== AVAILABLE DATA ==
-.-.-

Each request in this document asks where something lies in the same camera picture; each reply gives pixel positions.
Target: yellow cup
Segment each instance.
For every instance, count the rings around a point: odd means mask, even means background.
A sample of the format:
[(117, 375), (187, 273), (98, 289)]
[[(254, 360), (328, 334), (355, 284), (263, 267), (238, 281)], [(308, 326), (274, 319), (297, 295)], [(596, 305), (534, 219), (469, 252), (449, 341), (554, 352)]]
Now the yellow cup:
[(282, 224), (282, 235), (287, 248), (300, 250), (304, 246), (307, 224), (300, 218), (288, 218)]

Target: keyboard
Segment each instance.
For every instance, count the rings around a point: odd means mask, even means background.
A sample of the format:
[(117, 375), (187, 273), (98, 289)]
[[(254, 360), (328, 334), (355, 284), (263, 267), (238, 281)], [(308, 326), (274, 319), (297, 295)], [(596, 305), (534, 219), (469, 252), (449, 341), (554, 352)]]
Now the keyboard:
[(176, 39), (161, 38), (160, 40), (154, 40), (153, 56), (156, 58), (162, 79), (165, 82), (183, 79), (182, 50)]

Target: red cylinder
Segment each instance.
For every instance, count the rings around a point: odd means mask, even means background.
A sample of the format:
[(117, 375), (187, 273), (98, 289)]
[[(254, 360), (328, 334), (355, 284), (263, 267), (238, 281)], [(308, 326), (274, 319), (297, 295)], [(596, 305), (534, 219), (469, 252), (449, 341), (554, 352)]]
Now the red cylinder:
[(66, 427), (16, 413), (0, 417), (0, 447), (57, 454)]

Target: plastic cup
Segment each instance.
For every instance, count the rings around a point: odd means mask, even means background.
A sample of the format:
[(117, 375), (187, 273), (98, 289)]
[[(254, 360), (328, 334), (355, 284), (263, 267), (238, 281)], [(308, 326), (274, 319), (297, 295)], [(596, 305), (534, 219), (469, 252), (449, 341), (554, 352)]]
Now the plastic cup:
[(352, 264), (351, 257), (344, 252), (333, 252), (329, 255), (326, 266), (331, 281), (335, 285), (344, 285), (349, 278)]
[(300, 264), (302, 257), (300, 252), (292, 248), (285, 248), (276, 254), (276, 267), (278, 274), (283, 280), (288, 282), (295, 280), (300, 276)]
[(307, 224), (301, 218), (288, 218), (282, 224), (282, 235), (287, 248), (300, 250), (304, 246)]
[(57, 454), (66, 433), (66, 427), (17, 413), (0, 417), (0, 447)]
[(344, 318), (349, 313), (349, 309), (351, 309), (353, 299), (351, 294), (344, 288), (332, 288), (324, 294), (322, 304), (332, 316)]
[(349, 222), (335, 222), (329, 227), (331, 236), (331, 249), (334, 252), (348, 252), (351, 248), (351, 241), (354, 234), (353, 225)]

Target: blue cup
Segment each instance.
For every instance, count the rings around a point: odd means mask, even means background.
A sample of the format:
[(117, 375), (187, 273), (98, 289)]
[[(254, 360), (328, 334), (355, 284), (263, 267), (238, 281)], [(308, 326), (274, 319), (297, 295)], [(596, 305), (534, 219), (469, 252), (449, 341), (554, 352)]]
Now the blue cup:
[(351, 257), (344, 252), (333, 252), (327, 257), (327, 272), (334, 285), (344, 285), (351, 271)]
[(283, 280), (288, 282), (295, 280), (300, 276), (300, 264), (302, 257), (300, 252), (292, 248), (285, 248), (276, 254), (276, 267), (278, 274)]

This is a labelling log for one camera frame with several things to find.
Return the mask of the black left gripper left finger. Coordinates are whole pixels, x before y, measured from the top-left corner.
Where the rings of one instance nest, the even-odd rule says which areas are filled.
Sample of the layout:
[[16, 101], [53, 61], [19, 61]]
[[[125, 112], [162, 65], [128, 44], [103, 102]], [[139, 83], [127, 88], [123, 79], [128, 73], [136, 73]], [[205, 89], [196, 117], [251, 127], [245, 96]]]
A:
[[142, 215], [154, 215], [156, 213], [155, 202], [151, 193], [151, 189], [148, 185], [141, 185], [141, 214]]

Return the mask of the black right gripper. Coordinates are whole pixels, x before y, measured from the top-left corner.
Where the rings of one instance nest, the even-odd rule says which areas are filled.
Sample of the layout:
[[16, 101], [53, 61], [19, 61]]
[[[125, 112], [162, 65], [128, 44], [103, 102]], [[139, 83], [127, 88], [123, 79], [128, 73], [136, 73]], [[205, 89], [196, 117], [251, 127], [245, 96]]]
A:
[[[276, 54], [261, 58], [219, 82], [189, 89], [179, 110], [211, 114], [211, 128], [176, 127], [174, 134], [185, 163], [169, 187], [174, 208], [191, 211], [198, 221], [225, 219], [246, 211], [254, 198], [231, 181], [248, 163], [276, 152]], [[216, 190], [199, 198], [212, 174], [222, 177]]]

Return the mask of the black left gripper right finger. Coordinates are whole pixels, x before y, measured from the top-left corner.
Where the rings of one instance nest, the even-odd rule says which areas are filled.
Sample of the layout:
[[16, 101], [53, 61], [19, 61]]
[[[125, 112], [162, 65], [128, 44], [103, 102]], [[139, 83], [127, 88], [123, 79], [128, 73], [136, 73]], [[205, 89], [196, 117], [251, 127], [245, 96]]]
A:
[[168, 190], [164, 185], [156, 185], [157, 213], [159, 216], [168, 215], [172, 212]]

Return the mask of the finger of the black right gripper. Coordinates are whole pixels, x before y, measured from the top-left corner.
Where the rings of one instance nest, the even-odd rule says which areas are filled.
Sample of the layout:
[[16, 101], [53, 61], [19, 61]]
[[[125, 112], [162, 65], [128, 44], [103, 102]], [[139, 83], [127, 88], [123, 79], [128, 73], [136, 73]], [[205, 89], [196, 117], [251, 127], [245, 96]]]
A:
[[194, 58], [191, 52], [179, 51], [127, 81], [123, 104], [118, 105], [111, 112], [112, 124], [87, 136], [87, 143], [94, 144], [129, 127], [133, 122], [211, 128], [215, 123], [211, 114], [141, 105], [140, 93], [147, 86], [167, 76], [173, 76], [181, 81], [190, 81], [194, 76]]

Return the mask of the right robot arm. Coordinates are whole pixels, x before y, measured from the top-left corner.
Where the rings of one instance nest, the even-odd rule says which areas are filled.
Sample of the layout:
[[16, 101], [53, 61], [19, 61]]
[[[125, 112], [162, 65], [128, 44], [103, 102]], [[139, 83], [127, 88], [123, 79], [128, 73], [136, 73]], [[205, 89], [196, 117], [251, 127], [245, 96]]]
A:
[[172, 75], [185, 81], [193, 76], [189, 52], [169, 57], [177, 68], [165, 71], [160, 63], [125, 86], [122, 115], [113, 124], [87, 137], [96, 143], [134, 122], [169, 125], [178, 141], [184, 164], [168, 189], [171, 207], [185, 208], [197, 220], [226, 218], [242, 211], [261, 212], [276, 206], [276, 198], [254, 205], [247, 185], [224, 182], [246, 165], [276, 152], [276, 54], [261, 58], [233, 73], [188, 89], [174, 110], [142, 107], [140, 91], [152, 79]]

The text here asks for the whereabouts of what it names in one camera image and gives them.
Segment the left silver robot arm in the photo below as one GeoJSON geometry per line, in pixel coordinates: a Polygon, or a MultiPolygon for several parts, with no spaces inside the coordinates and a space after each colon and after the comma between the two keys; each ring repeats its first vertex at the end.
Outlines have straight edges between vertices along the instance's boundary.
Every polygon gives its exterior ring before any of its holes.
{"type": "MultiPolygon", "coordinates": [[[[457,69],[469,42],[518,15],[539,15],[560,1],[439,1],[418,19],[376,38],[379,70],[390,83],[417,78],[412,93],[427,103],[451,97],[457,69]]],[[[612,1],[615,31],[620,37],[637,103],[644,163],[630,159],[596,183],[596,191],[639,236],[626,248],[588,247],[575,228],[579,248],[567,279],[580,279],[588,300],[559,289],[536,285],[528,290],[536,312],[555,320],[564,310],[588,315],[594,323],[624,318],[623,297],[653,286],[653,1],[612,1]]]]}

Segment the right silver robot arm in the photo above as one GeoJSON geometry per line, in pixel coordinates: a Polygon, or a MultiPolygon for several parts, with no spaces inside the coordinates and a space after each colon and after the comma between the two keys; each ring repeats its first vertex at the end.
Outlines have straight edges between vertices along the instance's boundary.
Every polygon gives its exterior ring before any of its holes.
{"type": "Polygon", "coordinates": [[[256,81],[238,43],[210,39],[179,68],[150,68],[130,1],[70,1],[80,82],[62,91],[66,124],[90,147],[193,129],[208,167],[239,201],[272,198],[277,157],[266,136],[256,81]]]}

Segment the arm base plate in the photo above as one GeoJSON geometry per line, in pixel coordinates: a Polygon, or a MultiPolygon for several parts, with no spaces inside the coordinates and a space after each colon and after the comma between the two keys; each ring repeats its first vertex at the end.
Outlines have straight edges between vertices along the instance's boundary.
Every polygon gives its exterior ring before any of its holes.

-.-.-

== ABOUT THIS TASK ==
Throughout the records above, find the lines in which the word "parts" appears and return them.

== REPLY TO THE EXERCISE ==
Segment the left silver robot arm in the photo below as one GeoJSON geometry per line, in pixel coordinates: a Polygon, or a MultiPolygon for several parts, with no spaces inside the coordinates and a space after each colon and after the comma between the two keys; each ring repeats its first vertex at the end.
Segment the right silver robot arm in the photo above as one GeoJSON geometry per line, in pixel coordinates: a Polygon, or a MultiPolygon for several parts, with no spaces inside the coordinates and a space after each colon and after the comma between the two keys; each ring repeats its first vertex at the end.
Segment the arm base plate in the photo above as one GeoJSON geometry per line, in pixel coordinates: a Polygon, or a MultiPolygon for several parts, with no spaces inside the coordinates and a space after each colon and after the comma between the two keys; each ring repeats its first vertex at the end.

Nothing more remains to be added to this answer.